Daniel Nelson

Obama-ology

Obama-ology

Image by Finborough Theatre


He certainly struggles to make an impact in the voter drive in Cleveland   - “We take this area, we take the country.”

He’s a, prickly, proud, educated, vegetarian (“Weird!”), Buddhist (“Weird!”), bead-wearing  New Yorker who doesn’t find it easy to get through to local people:

“These are my kind of people,” he tells a campaign supervisor defensively.

“But are you their kind?” comes the retort.

On one level, he’s not. He is frustrated with the US of bad-diet, TV-addicted shopaholics with low-expectations, some of whom, as he puts it dismissively, talk Ebonics, and he also has to contend with oh-so-polite white prejudice, illiterates, died-in the-wool Republicans, dogs and ever-present police racism – the “Driving While Black” incidents are not the only moments when the play, though set at the moment when hope for Obama was white hot, resonates with events today, such as Ferguson.

But even Obama “had to learn to talk to his own”, he is told. “It’s another way of reaching out.”

Gradually he learns how to respond, how not to react to police harassment, how to overcome the criticism of his campaign colleagues, how not to rage at the inane pretensions of the self-referential campaign late-comers who belatedly turn up in Cleveland to celebrate “post-racial America”.

Author Aurin Squire is presents us with a treasure trove of situations and characters, brought to life by a revolving cast of five,  in his witty, cutting, informative “how to” and “how not to” guide to US campaigning.

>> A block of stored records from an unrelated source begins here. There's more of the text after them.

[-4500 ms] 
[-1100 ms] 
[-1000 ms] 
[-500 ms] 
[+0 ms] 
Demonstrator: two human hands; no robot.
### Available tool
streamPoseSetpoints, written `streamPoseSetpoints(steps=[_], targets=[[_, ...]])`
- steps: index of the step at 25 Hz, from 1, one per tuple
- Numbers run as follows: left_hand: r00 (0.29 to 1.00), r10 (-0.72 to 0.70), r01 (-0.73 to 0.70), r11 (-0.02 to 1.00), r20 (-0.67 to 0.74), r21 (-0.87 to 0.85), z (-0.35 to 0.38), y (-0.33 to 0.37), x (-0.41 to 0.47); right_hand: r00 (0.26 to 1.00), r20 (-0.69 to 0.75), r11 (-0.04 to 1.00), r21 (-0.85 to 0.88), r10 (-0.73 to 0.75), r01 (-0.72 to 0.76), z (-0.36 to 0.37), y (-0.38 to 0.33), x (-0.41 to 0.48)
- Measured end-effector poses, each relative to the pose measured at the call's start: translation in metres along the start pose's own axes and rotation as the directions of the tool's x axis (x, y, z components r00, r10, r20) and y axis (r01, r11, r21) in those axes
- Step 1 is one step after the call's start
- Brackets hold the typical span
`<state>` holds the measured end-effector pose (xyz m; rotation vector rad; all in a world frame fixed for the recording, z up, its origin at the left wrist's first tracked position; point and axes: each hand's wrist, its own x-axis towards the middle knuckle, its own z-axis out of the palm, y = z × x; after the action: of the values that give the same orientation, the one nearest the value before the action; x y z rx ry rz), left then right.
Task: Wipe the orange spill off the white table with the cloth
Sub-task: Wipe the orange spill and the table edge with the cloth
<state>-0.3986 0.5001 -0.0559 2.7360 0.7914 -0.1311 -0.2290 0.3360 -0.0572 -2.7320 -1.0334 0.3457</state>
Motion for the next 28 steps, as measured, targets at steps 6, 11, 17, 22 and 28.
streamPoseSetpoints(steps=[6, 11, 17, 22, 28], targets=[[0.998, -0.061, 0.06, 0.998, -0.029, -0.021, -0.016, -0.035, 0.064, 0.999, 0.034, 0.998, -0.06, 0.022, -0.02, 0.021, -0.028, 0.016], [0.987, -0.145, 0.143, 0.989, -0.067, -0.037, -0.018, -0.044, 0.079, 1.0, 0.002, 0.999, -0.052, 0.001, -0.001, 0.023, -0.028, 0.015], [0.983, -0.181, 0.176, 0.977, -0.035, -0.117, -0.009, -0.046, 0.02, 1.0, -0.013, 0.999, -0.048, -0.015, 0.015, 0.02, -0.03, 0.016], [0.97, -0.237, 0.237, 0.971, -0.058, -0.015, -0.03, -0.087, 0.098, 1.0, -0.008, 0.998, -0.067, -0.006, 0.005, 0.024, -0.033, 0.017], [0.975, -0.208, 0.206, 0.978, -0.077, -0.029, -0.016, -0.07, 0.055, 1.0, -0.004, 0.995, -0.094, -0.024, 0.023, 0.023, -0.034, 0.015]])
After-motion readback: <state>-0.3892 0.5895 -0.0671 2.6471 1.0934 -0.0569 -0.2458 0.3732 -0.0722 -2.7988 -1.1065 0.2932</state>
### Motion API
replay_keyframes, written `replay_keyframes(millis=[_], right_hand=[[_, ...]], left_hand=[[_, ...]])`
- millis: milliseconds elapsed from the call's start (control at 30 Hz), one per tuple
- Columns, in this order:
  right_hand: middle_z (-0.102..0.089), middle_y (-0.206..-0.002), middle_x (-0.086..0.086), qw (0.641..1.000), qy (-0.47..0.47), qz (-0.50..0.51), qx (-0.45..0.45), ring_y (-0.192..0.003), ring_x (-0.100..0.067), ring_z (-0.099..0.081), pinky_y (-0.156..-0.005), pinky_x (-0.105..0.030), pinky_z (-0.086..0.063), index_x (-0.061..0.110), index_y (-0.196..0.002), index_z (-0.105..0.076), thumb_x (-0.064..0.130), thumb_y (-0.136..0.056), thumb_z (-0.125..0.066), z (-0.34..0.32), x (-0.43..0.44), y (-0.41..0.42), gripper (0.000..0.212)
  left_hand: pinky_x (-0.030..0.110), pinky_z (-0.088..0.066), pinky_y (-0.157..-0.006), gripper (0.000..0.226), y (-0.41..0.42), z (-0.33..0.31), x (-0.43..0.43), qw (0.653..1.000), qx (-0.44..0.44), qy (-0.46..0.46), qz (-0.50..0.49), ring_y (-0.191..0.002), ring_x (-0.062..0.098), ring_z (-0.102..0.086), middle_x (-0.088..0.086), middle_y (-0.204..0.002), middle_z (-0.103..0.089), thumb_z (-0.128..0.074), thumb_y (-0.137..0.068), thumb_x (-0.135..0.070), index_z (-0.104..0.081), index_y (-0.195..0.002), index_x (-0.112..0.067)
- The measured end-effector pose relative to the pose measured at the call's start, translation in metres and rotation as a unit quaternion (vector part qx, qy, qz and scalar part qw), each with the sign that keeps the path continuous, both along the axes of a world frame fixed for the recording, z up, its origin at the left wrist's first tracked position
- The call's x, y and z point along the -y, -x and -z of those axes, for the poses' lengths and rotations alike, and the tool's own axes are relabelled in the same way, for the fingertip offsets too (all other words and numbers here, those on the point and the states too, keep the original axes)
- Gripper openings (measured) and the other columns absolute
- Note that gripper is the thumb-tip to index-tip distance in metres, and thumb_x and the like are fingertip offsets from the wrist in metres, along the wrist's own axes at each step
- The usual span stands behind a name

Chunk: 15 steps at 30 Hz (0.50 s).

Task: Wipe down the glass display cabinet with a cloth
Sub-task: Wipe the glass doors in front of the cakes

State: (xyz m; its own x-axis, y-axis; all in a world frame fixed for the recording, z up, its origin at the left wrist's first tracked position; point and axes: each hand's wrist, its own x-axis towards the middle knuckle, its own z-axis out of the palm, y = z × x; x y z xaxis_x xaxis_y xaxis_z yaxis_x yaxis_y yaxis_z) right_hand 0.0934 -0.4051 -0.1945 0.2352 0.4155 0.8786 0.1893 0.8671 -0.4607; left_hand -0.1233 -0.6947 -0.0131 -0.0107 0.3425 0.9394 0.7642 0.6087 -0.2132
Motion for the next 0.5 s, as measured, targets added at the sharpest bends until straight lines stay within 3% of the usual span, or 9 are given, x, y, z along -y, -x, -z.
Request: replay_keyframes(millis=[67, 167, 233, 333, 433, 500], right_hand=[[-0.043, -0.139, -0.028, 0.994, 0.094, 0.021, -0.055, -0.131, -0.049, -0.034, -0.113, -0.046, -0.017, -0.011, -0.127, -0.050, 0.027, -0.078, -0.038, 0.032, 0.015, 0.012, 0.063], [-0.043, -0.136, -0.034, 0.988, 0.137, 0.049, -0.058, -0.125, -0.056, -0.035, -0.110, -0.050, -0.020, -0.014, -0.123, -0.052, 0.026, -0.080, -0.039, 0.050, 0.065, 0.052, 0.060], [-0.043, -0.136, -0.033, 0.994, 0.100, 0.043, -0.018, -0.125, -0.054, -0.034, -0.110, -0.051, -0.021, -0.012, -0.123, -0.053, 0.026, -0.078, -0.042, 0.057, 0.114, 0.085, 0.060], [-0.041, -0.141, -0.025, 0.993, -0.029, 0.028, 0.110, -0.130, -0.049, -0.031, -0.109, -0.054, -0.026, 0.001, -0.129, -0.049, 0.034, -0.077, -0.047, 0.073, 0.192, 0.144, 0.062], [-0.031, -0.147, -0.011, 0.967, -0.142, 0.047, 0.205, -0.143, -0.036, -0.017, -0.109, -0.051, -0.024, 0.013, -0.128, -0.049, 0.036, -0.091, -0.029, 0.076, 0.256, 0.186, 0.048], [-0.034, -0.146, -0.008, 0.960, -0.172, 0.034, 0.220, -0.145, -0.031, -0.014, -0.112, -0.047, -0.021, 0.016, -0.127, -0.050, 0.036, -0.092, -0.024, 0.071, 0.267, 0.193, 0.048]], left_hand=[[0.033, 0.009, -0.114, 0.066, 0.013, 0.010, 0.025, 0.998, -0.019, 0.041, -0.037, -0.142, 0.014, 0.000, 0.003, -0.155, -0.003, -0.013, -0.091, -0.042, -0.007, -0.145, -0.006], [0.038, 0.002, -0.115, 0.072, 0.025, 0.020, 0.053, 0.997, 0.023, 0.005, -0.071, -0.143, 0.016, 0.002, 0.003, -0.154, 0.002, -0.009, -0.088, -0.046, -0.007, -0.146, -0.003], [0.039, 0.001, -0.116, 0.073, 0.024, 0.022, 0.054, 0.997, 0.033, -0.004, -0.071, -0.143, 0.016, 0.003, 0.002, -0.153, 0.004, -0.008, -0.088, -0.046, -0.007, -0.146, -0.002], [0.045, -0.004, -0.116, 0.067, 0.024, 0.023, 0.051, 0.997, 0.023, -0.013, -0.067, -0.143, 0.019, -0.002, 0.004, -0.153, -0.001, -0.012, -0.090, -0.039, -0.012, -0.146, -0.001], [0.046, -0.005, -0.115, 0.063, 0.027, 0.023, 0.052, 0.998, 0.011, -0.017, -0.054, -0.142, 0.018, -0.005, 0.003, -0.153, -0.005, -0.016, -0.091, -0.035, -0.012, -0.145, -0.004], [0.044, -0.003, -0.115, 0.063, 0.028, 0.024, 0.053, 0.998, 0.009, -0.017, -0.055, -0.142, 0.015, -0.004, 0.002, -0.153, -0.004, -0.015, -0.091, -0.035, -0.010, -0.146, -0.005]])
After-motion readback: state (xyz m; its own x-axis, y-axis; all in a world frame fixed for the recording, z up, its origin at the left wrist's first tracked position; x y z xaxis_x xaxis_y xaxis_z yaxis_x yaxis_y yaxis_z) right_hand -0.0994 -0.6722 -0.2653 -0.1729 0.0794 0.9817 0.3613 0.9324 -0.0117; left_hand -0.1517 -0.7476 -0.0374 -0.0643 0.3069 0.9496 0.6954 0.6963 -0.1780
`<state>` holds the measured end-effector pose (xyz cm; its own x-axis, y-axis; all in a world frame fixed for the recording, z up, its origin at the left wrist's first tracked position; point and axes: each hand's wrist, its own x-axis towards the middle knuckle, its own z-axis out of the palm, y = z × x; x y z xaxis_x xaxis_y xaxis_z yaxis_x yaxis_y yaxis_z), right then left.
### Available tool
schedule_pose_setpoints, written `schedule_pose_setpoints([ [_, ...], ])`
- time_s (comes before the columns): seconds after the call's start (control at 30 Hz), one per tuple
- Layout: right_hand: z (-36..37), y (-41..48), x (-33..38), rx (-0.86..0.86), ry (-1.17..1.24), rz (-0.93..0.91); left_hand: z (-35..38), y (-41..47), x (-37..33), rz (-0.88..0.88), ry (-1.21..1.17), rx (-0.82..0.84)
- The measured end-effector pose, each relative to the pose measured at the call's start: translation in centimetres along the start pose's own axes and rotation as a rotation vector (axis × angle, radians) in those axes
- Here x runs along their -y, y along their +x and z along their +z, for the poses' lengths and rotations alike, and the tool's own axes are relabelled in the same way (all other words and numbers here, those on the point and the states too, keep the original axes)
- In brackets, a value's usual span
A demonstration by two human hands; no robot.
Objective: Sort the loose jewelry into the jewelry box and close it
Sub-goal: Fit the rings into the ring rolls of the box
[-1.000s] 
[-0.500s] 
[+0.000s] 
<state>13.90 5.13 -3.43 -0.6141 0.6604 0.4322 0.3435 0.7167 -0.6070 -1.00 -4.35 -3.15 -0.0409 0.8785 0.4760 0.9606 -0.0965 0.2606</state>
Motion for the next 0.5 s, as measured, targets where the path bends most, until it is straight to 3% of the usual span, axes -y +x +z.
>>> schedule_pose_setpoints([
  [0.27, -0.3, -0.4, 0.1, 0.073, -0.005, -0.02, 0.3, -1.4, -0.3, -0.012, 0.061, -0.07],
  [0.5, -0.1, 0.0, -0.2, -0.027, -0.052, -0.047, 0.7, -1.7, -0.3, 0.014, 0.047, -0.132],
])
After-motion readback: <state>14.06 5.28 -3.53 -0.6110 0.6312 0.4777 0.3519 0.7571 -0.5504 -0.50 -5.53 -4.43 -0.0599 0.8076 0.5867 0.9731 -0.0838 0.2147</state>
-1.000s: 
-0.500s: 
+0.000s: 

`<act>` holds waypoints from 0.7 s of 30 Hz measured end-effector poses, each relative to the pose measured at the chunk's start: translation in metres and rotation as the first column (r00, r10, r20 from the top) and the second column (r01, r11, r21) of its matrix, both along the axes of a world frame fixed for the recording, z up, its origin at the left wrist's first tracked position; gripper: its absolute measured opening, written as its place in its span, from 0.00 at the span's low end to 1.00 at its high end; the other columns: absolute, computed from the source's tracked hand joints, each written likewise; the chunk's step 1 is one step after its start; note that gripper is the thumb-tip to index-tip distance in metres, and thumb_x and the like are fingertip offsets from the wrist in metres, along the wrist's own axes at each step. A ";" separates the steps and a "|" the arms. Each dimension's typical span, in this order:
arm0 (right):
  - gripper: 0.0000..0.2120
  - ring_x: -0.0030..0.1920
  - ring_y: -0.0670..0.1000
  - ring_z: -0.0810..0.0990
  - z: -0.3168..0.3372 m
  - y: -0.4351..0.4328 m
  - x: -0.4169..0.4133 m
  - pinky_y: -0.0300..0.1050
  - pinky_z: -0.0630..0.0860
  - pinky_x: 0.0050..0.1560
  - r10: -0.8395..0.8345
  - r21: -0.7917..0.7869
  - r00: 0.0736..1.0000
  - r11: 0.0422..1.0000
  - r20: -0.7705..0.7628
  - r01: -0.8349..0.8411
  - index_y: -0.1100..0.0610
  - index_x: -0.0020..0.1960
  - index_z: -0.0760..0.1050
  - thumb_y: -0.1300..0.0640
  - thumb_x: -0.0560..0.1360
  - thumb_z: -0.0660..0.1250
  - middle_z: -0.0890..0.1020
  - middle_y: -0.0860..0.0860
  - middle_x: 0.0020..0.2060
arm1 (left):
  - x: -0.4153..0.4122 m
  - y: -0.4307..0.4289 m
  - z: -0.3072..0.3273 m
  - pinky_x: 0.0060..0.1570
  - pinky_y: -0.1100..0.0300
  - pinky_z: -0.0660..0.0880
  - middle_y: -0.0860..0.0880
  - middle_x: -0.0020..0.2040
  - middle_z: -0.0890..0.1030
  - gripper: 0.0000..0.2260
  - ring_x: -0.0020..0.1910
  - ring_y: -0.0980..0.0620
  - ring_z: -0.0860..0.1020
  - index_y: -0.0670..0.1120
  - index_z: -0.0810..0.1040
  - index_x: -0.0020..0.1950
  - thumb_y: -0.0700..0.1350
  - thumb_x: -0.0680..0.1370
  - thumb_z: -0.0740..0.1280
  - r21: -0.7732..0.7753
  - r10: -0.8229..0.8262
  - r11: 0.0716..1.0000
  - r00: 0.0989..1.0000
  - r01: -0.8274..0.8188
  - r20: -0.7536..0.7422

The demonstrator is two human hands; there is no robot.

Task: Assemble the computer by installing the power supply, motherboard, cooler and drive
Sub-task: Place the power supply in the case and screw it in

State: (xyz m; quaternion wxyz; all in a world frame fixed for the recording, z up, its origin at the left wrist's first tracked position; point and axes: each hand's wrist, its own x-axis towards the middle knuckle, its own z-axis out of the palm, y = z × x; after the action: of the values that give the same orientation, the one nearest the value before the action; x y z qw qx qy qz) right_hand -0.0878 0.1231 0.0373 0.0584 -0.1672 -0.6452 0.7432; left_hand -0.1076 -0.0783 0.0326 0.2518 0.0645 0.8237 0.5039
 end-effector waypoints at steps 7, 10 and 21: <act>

It’s short - two one-hour halves - but he packs a mine of incident and knows how to handle the political through the personal, even if the brevity of the piece means Warren’s demons are skimmed over at the end, in a brief, tense meeting with his mother.

Squire’s got talent, and this is a production to see and savour. It’s also another proof of the vitality and depth of small theatre. While TV drama continues to be obsessed with northern European crime, here’s another example of a small London venue providing real nutrition and serving it with style.

You leave the theatre entertained and provoked, remembering – if ruefully – that moment in history when those who were there could say with conviction, “Change is possible … I saw the proof.”